The number of retired generals and admirals signing on to a letter to Congress rejecting the Iran nuclear deal has continued to swell, with the former high-level U.S. military officers putting their stamp on the document that asserts the “agreement will enable Iran to become far more dangerous” and “introduce new threats to American interests.”
The letter was initially sent to House and Senate leaders from both parties in early August with 190 signatures — among them several individuals who’ve held high-level positions in past administrations, including former Navy Vice Admiral John Poindexter, who served as President Ronald Reagan’s national security adviser.
Retired Air Force Lt. Gen.

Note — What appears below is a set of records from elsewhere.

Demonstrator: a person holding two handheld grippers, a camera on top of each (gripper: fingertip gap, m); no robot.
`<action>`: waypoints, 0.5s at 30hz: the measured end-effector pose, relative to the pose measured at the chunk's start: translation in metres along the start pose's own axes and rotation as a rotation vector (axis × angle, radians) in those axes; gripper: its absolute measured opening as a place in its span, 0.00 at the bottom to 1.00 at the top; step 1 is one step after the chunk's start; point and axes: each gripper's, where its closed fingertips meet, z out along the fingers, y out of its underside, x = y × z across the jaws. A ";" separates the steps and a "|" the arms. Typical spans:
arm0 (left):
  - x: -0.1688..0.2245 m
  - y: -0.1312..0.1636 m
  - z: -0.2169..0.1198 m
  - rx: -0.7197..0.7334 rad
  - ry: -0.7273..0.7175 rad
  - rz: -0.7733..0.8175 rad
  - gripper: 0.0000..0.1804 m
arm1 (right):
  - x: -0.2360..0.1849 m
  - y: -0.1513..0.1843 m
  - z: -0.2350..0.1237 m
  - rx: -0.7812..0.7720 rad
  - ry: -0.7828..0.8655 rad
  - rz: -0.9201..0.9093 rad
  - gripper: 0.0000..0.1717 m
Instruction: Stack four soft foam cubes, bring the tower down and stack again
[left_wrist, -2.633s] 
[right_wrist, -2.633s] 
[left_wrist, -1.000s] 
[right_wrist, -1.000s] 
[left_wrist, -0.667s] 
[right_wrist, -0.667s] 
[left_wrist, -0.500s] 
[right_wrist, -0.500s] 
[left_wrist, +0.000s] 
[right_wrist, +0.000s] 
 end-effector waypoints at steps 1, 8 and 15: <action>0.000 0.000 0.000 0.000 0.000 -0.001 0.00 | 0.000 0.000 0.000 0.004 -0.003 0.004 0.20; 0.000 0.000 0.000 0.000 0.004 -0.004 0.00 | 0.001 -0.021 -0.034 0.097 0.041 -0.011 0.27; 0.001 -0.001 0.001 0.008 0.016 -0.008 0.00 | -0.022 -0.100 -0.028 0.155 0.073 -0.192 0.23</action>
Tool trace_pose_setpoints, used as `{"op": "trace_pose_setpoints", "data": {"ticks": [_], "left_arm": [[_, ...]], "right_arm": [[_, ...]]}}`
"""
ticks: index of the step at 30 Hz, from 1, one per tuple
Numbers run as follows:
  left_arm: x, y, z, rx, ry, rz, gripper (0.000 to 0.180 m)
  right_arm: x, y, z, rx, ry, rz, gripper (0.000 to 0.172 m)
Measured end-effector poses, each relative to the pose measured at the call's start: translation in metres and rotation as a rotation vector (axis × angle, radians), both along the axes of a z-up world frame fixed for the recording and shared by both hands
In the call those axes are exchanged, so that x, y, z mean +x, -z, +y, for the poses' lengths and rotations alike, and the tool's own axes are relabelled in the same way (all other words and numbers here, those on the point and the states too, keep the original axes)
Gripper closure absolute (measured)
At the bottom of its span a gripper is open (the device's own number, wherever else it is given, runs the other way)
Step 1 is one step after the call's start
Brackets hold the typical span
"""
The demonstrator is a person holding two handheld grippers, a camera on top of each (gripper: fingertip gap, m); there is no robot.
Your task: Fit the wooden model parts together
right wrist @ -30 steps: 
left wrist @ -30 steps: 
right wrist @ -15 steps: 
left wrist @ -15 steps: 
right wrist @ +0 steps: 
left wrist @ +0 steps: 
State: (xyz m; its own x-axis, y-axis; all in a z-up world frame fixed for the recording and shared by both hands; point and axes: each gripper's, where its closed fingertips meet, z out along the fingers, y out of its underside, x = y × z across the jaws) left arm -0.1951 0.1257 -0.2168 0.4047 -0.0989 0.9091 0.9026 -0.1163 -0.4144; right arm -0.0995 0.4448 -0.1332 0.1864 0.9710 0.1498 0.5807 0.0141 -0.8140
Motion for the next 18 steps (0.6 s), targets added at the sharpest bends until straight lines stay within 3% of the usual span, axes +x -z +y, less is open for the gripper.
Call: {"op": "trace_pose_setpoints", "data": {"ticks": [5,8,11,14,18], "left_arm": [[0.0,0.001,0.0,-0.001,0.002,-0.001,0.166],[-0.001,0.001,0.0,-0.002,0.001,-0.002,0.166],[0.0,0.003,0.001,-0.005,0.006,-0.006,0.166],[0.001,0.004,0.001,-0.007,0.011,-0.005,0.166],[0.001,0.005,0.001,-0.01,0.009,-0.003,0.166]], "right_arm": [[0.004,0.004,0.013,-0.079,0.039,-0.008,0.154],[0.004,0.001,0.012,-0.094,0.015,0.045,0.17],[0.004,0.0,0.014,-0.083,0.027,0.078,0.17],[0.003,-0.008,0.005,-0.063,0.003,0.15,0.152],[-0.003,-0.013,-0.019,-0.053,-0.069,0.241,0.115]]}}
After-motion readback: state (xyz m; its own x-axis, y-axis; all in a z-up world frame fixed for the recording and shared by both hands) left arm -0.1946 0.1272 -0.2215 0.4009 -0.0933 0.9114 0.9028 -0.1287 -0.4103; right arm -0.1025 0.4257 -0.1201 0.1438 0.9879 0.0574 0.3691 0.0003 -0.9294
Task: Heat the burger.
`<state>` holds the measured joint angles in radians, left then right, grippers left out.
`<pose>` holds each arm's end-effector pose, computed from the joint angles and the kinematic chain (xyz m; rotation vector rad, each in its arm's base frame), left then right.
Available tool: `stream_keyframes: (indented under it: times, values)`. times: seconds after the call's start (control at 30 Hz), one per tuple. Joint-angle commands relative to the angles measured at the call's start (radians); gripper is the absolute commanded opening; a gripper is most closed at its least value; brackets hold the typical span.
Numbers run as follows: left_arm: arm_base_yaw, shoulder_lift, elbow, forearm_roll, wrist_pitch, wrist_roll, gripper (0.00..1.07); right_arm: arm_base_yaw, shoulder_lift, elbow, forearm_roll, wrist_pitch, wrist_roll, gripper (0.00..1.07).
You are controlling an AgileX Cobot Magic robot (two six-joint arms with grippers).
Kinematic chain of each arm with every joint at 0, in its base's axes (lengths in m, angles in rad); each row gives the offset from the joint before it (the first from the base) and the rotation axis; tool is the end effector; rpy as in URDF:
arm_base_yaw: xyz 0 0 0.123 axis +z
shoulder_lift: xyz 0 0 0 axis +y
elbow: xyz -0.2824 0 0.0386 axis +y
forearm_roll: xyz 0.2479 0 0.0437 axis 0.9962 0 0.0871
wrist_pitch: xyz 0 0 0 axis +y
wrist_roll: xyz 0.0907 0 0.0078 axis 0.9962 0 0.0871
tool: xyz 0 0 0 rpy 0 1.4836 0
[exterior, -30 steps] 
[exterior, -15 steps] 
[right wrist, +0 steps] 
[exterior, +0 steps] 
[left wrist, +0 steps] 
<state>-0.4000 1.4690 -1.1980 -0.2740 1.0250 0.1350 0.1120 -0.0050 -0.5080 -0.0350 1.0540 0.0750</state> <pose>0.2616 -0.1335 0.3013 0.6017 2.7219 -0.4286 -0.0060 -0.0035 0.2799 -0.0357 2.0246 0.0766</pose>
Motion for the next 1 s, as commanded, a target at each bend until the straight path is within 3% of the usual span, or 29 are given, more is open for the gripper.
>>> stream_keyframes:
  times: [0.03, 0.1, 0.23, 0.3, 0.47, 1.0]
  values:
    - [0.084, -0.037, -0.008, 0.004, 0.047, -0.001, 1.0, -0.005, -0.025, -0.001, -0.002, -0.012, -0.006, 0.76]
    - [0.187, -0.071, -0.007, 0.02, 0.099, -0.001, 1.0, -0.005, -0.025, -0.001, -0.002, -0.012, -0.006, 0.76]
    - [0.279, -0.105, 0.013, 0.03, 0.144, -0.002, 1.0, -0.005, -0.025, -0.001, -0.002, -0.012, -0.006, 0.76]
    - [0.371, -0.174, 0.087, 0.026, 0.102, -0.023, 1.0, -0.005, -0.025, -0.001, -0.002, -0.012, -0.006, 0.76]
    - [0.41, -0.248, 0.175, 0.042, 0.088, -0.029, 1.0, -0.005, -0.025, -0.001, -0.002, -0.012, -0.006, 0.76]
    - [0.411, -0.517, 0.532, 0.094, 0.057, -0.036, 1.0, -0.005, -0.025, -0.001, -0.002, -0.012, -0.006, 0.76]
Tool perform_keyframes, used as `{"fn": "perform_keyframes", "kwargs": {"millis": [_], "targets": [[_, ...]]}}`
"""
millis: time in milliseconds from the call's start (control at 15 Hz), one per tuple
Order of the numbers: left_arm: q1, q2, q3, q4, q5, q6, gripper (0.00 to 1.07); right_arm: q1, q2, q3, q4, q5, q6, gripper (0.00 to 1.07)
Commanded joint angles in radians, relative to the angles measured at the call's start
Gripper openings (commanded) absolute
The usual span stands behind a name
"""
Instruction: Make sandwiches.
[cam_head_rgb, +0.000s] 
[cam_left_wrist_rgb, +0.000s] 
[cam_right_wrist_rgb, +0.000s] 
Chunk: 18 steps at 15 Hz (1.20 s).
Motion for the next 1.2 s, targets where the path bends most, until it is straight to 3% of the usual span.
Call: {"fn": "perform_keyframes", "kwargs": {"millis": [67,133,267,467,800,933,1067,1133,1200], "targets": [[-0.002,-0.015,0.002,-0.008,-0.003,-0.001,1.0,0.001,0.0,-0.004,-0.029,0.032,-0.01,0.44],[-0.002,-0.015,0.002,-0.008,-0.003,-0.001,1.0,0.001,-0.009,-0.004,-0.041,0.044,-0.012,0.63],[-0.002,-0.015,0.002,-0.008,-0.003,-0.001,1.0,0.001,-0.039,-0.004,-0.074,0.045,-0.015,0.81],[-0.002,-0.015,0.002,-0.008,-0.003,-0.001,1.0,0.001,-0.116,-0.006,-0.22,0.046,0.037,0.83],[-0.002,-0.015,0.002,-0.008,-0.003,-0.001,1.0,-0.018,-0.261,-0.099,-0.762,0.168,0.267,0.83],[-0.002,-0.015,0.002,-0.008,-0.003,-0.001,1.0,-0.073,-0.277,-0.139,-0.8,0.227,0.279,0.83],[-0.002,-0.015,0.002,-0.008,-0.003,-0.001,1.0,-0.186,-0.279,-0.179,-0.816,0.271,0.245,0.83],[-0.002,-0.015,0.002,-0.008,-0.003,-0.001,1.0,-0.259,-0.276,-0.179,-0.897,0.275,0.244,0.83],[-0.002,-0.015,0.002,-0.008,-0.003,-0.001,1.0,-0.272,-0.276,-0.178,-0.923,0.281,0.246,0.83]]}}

Thomas McInerney, who held various defense advisory positions during President Bill Clinton’s administration, is also a signatory.
By the end of August, the number had grown to 214.
The letter outlines a litany of complaints about the nuclear deal. “The agreement as constructed does not ‘cut off every pathway’ for Iran to acquire nuclear weapons,” the letter states. “To the contrary, it actually provides Iran with a legitimate path to doing that simply by abiding by the deal.”
The former military officials also assert that the deal is “unverifiable,” lamenting that the agreement allowed for a “secret side deal” between Iran and International Atomic Energy Agency that will ultimately prevent U.N. weapons inspectors “from reliably detecting Iranian cheating.”
The letter marked the latest in a growing list of memos sent to Capitol Hill by opponents — as well as proponents — of the nuclear accord in hopes of swaying lawmakers to support or reject the deal.
More than 120 wealthy Democratic donors, including Hollywood producer Norman Lear and former Clinton-Gore campaign chair Mickey Kantor, wrote to Democratic leaders on the hill in early August, urging them to express support for the nuclear accord.
The military letter was signed by retired generals and admirals who served in both Democrat and Republican administrations over the past 40 years.